Dr. John E. Johnson

Dr. John E. Johnson

The Risky Nature of Worship

Saturday was one of those typical dreary days of February in the Northwest. Rain and wind and gray and cold. So it was not too surprising when, after an evening stop at a nearby electronics store, the customer service rep commented that coming to his store was at least one exciting way to experience the day. It seemed like a good moment to let him know that I had already experienced some excitement. It went something like this—

“Actually, I just came from a worship service, which was pretty exciting.”

“How is that exciting?”

“There’s nothing like the excitement of worshiping God.”

“Well, I can imagine worshiping God is very relaxing.”

I’ve been thinking about his comment for the past couple of days. What an odd statement! I’ve never thought of worship as relaxing. I’ve never thought of it as very comfortable at all. Yes, the worship of God can have a calming effect on frayed nerves. Meeting God can bring a peace to my soul that cannot be humanly explained. But I have never entered a sanctuary to loosen a tie, get in something comfortable, grab a latte, chill out, and put my feet up. The pews may be padded, but much of the rest can be delightfully disruptive.

A couple of years ago I was in Busan, South Korea, and entered one of the world’s largest spas. After steam rooms and baths and saunas, we were given bathrobes, a nice chair to lounge in, and music to soothe the soul. Is this how contemporary culture sees contemporary worship? Perhaps. A world largely driven by consumerism, self-interest, and entertainment might just prefer worship services that have regularity, rhythm, and pleasantness. I am sure many would prefer worship that is relaxing, lovely, and safe. If necessary, one should be able to catch up on some sleep.

But from the beginning, worship has not been so innocuous. Cain certainly did not find the worship of God to have a calming effect. God’s response to his sacrifice of worship led him to kill his brother Abel. Aaron’s sons ignored the prescribed laws in their worship service. After carelessly burning incense, fire consumed them on the spot. Uzzah’s casual approach to God’s holiness was deadly, just as those worshipers in Corinth experienced when they disregarded the holiness required in the act of communion. Ananias and Sapphira did not find the morning offering a benign experience. There is a reason the writer of Hebrews declares, “It is a terrifying thing to fall into the hands of the living God” (Heb 10:31).

Even prayer can be dangerous. I am reminded of Eugene Peterson’s little chapter, “Praying By the Book”, in which he warns that prayer itself is a daring venture. “When we pray we are using words that bring us into proximity with words that break cedars, shake the wilderness, make the oaks whirl, and strip forests bare (Ps 29:5-9).” Hence, he speaks to the indignity all of us pastors are routinely subjected to when someone wants us to start things like worship with “a little prayer.” Sounding like a modern day Elijah with furrowed brow, Peterson responds, “I WILL NOT! There are no little prayers! Prayer enters the lion’s den, brings us before the holy where it is uncertain whether we will come back alive or sane.” Would that we entered the sanctuary to pray with a bit of that fear!
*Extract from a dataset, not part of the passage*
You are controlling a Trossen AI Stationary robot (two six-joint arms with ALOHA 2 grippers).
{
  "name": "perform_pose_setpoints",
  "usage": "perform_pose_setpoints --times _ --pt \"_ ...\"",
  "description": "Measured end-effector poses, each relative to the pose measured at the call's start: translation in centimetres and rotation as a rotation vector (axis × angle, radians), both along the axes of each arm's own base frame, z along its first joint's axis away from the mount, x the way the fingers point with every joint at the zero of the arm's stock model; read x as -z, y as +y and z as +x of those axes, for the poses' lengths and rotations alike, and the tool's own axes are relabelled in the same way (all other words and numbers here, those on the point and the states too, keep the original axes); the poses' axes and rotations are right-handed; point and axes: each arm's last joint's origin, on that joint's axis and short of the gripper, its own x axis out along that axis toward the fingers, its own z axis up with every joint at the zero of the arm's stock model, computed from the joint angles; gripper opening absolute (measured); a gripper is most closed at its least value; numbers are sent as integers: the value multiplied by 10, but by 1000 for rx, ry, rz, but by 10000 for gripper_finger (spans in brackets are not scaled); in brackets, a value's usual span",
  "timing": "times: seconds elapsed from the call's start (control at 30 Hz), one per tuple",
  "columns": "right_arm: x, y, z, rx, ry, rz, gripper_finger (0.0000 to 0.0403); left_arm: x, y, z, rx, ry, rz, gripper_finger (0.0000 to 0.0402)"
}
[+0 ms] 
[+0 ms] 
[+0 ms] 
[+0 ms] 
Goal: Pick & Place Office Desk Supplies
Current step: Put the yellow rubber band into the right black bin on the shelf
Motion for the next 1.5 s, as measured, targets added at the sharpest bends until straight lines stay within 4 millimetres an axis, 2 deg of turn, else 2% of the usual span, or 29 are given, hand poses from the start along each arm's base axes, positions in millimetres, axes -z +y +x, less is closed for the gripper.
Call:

Mark Labberton, President of Fuller Seminary, once wrote a book entitled The Dangerous Act of Worship. I should go back to Best Buy and give a copy of this to the young man who helped me. As Labberton puts it, everything is at stake in worship. In responding to God’s revelation of Himself (which is the very essence of worship), our lives have the potential to be turned inside out. In worship we are exposed to our complacency, our addictions, our greed and our lusts. We are ripped out of our bubble, out of our warm blanket of cultural safety and thrown before His bracing winds. We are brought into the heart of God where God reorders our disorders.

In true worship, I realize this is not a God who exists to placate me. I come face to face with Jesus who did not enter this world to meet our expectations.  He came to carry out the will of the Father, and He calls us to do the same. And this can be unnerving. It often puts us on a dangerous course with the world. And when we gather to worship, maybe we should hold on to our chair. We have entered before a holy God who does not take lightly our complacency. The Word just might pierce our souls, making for a defining moment. The Spirit may rush upon our souls, revealing that something we have wanted amounts to idolatry. We may be pierced with the realization our spouses deserve better.
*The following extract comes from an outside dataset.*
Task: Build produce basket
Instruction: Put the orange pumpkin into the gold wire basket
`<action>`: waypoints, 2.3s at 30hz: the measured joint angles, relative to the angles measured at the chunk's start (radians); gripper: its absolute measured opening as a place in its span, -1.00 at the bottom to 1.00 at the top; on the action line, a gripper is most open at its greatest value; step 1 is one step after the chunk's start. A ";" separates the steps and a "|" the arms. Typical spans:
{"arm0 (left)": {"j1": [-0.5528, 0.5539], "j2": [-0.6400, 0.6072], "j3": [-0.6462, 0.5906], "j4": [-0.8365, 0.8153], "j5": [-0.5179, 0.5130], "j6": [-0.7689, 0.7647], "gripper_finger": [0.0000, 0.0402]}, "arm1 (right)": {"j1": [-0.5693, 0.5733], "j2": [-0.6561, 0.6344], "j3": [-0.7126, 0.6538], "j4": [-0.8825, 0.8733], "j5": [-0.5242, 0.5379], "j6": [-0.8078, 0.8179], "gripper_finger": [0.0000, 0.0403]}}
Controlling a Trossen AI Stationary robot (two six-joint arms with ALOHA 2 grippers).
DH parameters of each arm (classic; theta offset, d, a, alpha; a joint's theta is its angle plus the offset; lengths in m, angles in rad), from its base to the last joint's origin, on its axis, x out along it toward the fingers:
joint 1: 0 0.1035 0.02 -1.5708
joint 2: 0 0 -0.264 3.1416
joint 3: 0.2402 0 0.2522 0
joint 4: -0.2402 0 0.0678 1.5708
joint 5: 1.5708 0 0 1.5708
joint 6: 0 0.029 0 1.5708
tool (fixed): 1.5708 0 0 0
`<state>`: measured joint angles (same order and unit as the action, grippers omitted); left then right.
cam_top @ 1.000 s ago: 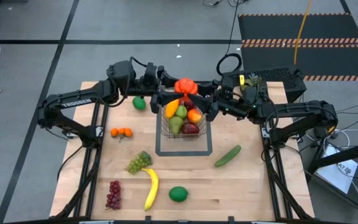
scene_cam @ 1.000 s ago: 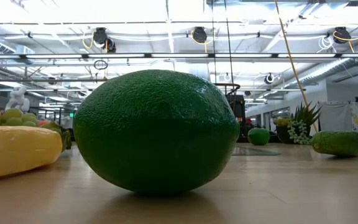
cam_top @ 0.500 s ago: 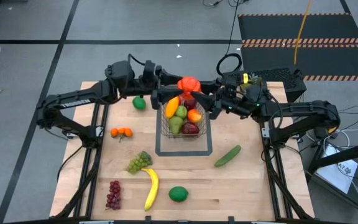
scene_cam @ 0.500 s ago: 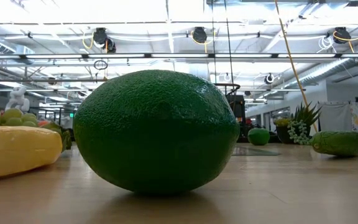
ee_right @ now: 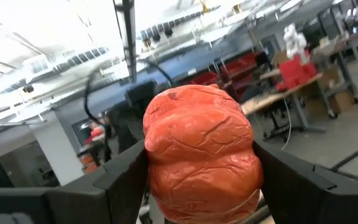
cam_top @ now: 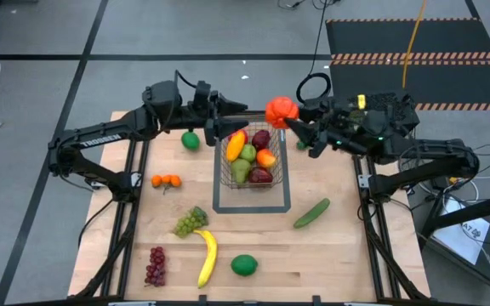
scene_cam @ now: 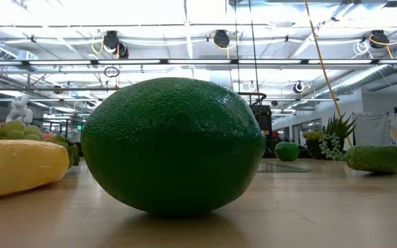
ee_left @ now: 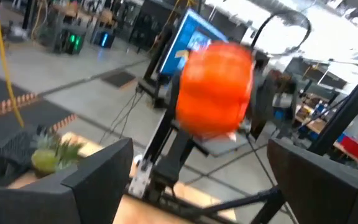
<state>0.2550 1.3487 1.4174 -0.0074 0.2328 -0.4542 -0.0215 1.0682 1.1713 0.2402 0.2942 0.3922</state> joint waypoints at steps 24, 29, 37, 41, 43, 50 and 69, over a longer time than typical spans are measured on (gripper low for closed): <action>0.000 0.000 0.000 -0.202 0.002 -0.023 0.38 | 0.000 -0.313 0.000 -0.006 0.050 -0.464 0.30; 0.000 0.000 0.000 -0.202 0.001 -0.022 0.31 | 0.000 -0.318 0.000 -0.006 0.049 -0.677 0.30; -0.001 0.000 0.000 -0.202 -0.002 0.008 0.23 | 0.000 -0.313 0.000 -0.007 0.046 -0.920 0.30; -0.001 0.001 0.000 -0.203 -0.020 0.007 0.23 | 0.000 -0.313 0.000 -0.006 0.047 -0.928 0.30; -0.001 0.001 0.000 -0.203 -0.024 0.013 0.23 | 0.000 -0.313 0.000 -0.006 0.047 -0.924 0.30; -0.001 0.001 0.000 -0.203 -0.054 0.040 0.22 | 0.001 -0.313 0.000 -0.006 0.063 -0.716 0.30; -0.001 0.002 0.000 -0.203 -0.061 0.067 0.24 | 0.001 -0.290 0.000 -0.005 0.237 -0.050 0.31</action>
<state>0.2543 1.3502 1.4174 -0.2100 0.1719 -0.3870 -0.0208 0.7777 1.1713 0.2348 0.5315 0.3421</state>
If my eyes are truly open, I will likely experience both his kindness and severity, His generous love for me and His Fatherly discipline that points out what is both foolish and evil.  About the only thing relaxing may be the benediction…but this could be perilous as well.

1 Comment
  • sewcreative
    9:30 PM, 22 February 2014

    Reading your blog today reminded me of what someone said a couple of weeks ago. It was something very simple, something we all should know quite well yet I found it to be profound at the same time. The statement was this, "If we dare think that Christ came into this world, and submitted Himself to all that He did…. for our sake, just so that we can sit comfortably and enjoy a weekly Sunday experience simply to go home with no change in our hearts and lives, then we are sadly mistaken." If believers truly took the time to think about the cost…..the cost! May we all sit a little more uncomfortably and ponder that…then get busy. There’s a very big lost world out there. Your sister.